3. Ship’s visibility:
When two ships on the same line of observation are coming towards the
observer while maintaining a considerable distance, the front Ship will be seen
before the ship at the back. If the earth’s surface were flat, both ships could be
seen at the same time.Provides a fact that the water body of sea overlies the
surface which is not flat, but spherical in shape, hence the earth is spherical in
shape.
4. Sun rise and sun set: The sun rises and sets at different times in different
places. As the earth rotates from west to east, places in the east see the sun
earlier than those in the west. If the earth were flat, the whole world would have
sunrise and sunset at the same time. But we know this is not happen because of
spherical the shape of the earth.
5. The lunar eclipse: The shadow cast by the earth on the moon during a lunar
eclipse is always circular. It takes the outline of an arc of a circle. Only a sphere
can cast such a circular shadow as shown in figure 6.6
Figure 6.6. The position of the Sun, moon and earth, in an eclipse
6. Driving poles on level ground on a curved earth:
Engineers when driving poles of equal length at regular intervals on the ground
have found they do not give a perfect horizontal level.

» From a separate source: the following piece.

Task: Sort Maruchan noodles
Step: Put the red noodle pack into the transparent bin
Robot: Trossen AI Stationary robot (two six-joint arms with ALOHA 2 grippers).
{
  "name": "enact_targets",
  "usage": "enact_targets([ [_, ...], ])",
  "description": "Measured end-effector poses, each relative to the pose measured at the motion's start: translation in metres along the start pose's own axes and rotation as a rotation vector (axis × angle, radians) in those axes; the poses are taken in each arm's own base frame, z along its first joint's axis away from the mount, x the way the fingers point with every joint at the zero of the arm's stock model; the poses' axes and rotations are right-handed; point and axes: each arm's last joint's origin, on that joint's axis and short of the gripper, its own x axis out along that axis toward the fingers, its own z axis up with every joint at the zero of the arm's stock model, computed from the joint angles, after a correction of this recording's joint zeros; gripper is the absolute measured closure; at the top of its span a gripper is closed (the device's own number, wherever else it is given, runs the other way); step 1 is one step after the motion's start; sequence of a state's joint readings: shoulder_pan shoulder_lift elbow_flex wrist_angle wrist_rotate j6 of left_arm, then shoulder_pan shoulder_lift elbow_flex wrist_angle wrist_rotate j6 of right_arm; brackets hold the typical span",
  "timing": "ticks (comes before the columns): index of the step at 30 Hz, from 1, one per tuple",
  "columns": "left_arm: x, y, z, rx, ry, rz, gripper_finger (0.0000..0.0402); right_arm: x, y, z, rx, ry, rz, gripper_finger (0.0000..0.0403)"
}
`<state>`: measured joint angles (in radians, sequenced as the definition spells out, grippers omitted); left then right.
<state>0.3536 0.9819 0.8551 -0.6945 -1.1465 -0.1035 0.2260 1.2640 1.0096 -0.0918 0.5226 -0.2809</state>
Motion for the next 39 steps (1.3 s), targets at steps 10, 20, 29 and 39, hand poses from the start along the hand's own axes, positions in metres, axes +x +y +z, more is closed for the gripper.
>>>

The centre pole normally projects slightly above the poles at either end because
of the curvature of the earth. Surveyors and field engineers therefore have to
make certain corrections for this inevitable curvature, i.e. 12.6 cm to 1 km.
7. Space photographs: Pictures taken from high altitudes by rockets and
satellites show clearly the curved edge of the earth. This is perhaps the most
convincing and the most up-to-date proof of the earth’s sphericity.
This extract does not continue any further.